Innovations in drilling and subsurface engineering have given rise to Enhanced Geothermal Systems (EGS). By fracturing hot but dry rock and circulating water through the engineered reservoir, EGS unlocks geothermal potential in regions once considered unsuitable. The first large-scale commercial EGS plant in Utah’s Fervo Cape Generating Station is slated to come online in 2026, heralding a new era of almost-anywhere geothermal power.

Real-World Applications and Benefits

Geothermal energy extends far beyond electricity. Direct-use applications tap natural springs or shallow reservoirs to heat buildings, greenhouses, and aquaculture ponds, and to support industrial processes like food dehydration and mineral extraction. District heating systems in cities such as Reykjavík demonstrate the environmentally friendly solution geothermal can provide for urban warming.

  • Uniform and reliable heat supply for residential and commercial districts
  • Energy-efficient ground-source heat pumps delivering 300–400% efficiency
  • Reduction of greenhouse gas emissions and fossil fuel dependence

Geothermal heat pumps exploit near-constant ground temperatures a few meters below the surface. By transferring heat to and from the earth, these systems can save homeowners 30–70% on heating and 20–50% on cooling costs compared to conventional HVAC systems. Their versatility makes them ideal for a wide range of climates and building types.

Global Status and Potential

Despite growth, geothermal remains a small slice of global power. As of 2025, installed capacity reached approximately 17.2 GW across 35 countries, producing around 95 TWh of electricity in 2023. Yet this is just the beginning.

This capacity operates at a typical capacity factor of 90–98%, generating power for up to 8,600 hours per year. In contrast, solar output averages around 2,000 hours annually. This baseload, always-on power is crucial for grid stability and complements intermittent renewables like wind and solar.

Economic and Environmental Impact

Building a geothermal facility entails high upfront costs—particularly for drilling and exploration—but offers stable, low-variable operational expenses over decades. Levelized cost estimates for geothermal electricity range between $0.04 and $0.10 per kWh, competing favorably with other clean energy sources when accounting for reliability.

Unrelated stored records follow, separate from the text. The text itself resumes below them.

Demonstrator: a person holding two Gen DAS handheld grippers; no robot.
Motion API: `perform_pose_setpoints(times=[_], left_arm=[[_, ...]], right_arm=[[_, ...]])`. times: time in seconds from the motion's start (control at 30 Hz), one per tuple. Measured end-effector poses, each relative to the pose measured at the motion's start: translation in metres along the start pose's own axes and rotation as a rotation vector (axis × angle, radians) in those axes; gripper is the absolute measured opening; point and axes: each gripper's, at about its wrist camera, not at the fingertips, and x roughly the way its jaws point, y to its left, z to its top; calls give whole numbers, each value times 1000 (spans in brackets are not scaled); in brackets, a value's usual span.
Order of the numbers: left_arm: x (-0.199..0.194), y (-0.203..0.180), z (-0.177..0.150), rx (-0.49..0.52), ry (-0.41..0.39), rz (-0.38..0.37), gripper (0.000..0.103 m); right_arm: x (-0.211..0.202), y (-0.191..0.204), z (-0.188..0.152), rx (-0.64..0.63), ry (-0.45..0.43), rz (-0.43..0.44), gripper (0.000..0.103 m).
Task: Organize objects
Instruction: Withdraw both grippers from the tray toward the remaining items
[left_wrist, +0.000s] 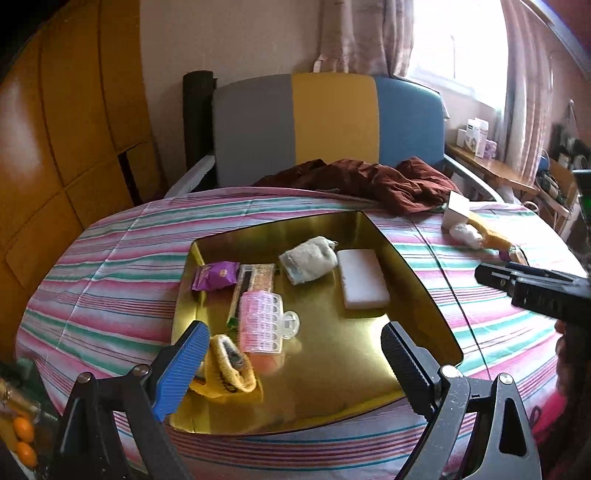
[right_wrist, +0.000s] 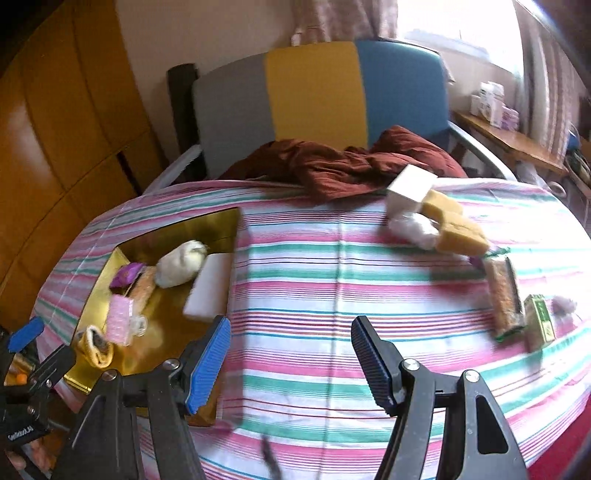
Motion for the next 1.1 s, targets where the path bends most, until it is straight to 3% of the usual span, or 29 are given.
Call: perform_pose_setpoints(times=[0.43,0.83,0.93,1.1], left_arm=[[10,-28,0,65,29,-62,95],[24,-61,5,129,56,-146,95],[28,-72,7,149,64,-163,95],[32,-89,11,185,72,-186,95]], right_arm=[[-15,-106,4,226,-3,-109,69],[-71,-256,-1,618,-66,-286,69],[-68,-277,-5,664,-47,-301,69],[-35,-289,-2,643,83,-296,69]])
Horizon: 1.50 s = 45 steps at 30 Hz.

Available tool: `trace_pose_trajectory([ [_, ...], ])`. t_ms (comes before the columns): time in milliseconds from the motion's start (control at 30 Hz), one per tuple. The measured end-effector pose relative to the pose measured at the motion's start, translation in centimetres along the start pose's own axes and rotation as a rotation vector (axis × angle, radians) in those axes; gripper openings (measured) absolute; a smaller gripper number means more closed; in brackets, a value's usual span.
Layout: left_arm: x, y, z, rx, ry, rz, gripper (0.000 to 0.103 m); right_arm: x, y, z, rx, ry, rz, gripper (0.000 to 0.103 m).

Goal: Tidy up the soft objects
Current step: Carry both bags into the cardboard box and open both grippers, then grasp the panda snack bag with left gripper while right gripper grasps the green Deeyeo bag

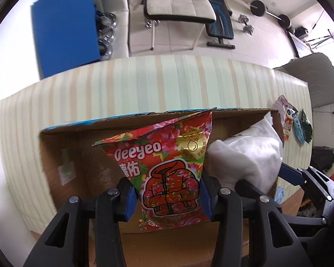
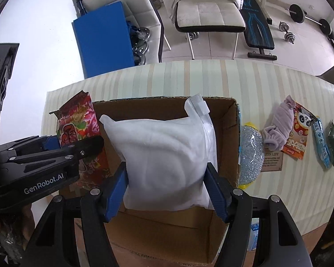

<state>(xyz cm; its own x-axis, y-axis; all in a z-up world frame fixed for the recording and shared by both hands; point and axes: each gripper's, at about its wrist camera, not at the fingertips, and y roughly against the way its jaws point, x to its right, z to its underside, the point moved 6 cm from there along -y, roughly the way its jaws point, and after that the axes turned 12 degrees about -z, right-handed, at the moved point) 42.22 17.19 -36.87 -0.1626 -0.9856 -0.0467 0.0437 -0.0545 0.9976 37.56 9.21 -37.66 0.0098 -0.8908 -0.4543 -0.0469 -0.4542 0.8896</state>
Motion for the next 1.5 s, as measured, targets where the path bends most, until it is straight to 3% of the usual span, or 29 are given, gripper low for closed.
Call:
trace_pose_trajectory([
  [233,0.2,-4.2,-1.2,-0.063,-0.027,0.019,0.043,1.1,-4.2,-1.2,-0.056,-0.036,0.047,0.069],
  [600,-0.1,-6.7,-1.0,-0.144,0.031,0.049,0.044,2.9,-7.2,-1.7,-0.110,-0.022,0.091,0.071],
  [700,-0.7,-6.3,-1.0,-0.148,0.051,0.045,0.052,2.8,-7.0,-1.4,-0.123,-0.038,0.066,0.076],
  [733,-1.0,-5.7,-1.0,-0.135,0.060,0.042,0.063,2.7,-6.7,-1.3,-0.123,-0.045,0.057,0.076],
  [767,-1.2,-5.2,-0.9,-0.117,0.063,0.039,0.074,2.6,-6.4,-1.3,-0.127,-0.051,0.058,0.082],
  [833,-1.7,-3.7,-0.7,-0.070,0.061,0.005,0.087,2.2,-5.4,-1.2,-0.117,-0.037,0.065,0.097],
  [933,-2.2,-1.8,0.1,-0.014,0.041,-0.054,0.097,1.3,-4.0,-0.4,-0.099,0.002,0.097,0.099],
  [1033,-2.5,-0.3,1.8,0.021,0.025,-0.092,0.097,0.7,-2.8,1.0,-0.075,0.015,0.121,0.103],
  [1200,-3.4,2.6,5.0,0.106,0.085,-0.092,0.097,0.1,-0.7,3.7,-0.005,-0.003,0.113,0.103],
  [1400,-3.0,6.2,8.7,0.208,0.135,-0.132,0.097,-0.5,2.2,7.4,0.051,-0.001,0.046,0.103],
  [1500,-2.1,8.9,9.7,0.287,0.166,-0.150,0.097,-0.6,4.3,8.8,0.126,0.014,0.005,0.103],
])
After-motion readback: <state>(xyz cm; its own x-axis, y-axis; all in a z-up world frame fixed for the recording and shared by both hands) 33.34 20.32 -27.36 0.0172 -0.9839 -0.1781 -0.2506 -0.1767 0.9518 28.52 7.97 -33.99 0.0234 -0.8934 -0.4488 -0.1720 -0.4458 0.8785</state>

Geothermal power emits less than 5% of the CO₂ footprint of a natural gas plant and negligible particulates or sulfur compounds. Direct-use heating replaces coal, oil, or gas boilers, cutting emissions by thousands of tons annually for a single district system. Far from an experimental technology, geothermal today is an established pillar of clean energy strategy.

Challenges and the Path Ahead

Key hurdles remain. Geothermal development is capital-intensive and geographically constrained by resource location. Exploration risks and drilling costs can deter investors. Water usage and induced seismicity concerns, especially for EGS, demand careful management and community engagement.

  • Reducing exploration risk through advanced geophysical imaging
  • Lowering drilling costs with next-generation drill bits and robotics
  • Implementing robust monitoring for EGS-induced seismicity
  • Securing supportive policies and streamlined permitting

Addressing these challenges opens the door to tapping vast untapped reservoirs of heat, potentially delivering hundreds of gigawatts of new capacity worldwide within decades.

Embracing the Future of Geothermal

Policy incentives, research funding, and industry collaboration are coalescing around geothermal’s promise. The U.S. Department of Energy estimates up to 100 GW of accessible geothermal potential in the continental United States—nearly ten times current capacity. Worldwide, Enhanced Geothermal Systems could unlock up to 727 GW of cost-effective power if fully realized.

As nations seek reliable, carbon-free energy, geothermal offers a unique combination of unlimited clean power, grid resilience, and direct heat applications. By investing in exploration, innovation, and sustainable practices, we can transform this “untapped wealth” into a cornerstone of a resilient energy future—providing warmth, electricity, and opportunity for generations to come.

Embrace the heat beneath your feet. Champion geothermal energy today, and help build a brighter, cleaner tomorrow.